Exercise objective: Which lines of the material contain the word "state"? Show each one.

--- START ---

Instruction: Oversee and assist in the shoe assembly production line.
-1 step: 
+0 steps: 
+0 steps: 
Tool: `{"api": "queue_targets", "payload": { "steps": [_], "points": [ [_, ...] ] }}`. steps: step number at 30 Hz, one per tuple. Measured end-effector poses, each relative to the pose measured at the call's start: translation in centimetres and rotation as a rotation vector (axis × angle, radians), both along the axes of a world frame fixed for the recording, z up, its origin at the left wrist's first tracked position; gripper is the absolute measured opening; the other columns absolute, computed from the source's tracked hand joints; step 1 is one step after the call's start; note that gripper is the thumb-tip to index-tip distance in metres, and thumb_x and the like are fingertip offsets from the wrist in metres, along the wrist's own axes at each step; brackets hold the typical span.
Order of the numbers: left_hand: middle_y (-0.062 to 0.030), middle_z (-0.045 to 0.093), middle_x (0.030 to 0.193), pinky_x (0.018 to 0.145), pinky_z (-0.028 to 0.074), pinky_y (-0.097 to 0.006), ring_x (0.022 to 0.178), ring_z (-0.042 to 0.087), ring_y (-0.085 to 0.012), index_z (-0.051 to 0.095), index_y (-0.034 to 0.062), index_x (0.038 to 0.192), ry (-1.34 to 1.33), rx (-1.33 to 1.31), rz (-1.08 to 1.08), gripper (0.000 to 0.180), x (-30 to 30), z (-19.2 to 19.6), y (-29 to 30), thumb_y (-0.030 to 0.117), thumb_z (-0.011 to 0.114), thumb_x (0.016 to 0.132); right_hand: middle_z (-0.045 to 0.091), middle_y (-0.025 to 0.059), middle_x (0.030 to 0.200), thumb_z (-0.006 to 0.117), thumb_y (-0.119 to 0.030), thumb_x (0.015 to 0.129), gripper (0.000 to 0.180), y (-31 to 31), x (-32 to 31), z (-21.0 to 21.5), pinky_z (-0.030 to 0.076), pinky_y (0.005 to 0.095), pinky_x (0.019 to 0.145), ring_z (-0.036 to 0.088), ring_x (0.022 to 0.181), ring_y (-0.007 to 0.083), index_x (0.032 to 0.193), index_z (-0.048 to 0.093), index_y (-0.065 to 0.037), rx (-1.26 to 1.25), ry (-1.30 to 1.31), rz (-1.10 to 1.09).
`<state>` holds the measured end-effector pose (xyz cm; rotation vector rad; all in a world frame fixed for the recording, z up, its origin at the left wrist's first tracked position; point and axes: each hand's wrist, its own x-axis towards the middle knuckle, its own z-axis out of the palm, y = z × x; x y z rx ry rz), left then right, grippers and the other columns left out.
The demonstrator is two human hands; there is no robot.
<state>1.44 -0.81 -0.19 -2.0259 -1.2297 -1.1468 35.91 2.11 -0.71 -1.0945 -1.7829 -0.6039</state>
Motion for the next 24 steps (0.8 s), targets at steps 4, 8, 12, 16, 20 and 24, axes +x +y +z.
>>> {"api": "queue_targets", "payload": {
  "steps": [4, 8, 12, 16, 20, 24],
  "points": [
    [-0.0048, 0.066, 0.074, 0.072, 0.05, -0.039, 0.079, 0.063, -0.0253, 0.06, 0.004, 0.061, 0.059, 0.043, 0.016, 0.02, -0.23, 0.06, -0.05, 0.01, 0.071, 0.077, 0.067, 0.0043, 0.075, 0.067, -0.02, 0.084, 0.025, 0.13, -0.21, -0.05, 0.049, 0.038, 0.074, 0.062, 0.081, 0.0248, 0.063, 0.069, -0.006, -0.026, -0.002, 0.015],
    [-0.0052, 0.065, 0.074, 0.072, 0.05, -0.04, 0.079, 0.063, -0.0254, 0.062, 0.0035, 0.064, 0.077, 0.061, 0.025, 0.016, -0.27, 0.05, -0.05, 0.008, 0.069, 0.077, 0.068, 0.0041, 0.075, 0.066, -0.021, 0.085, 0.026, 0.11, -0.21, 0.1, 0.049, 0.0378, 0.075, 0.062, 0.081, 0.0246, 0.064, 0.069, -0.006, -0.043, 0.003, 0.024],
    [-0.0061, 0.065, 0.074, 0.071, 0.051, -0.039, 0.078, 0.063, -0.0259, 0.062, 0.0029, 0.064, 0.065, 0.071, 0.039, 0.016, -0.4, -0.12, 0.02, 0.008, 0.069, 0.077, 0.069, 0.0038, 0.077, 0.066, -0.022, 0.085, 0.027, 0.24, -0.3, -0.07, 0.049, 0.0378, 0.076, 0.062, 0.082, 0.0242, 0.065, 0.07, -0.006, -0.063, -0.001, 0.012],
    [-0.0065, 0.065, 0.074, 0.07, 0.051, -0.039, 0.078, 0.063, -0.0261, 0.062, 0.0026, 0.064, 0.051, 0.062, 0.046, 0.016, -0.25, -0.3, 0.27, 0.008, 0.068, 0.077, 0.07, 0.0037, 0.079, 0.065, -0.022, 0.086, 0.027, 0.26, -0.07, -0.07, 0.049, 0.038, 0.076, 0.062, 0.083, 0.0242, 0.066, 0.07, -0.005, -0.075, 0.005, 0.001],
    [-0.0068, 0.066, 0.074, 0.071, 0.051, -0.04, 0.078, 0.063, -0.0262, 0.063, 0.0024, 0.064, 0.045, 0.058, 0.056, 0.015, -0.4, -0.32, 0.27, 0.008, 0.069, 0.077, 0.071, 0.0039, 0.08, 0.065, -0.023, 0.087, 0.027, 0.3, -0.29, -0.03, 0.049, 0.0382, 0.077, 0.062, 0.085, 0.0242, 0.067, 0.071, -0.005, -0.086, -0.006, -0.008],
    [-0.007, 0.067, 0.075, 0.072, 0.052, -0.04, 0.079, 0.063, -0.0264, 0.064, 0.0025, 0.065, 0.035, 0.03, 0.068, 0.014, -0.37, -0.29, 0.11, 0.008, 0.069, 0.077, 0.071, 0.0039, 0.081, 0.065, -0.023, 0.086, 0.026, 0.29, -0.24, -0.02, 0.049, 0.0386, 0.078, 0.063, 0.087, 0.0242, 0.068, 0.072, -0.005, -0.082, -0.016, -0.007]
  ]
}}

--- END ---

Task output:
`<state>` holds the measured end-effector pose (xyz cm; rotation vector rad; all in a world frame fixed for the recording, z up, its origin at the left wrist's first tracked position; point and axes: each hand's wrist, its own x-axis towards the middle knuckle, its own z-axis out of the palm, y = z × x; x y z rx ry rz), left then right, grippers and the other columns left out.
<state>1.44 -0.81 -0.19 -2.0259 -1.2297 -1.1468 35.91 2.11 -0.71 -1.0945 -1.7829 -0.6039</state>

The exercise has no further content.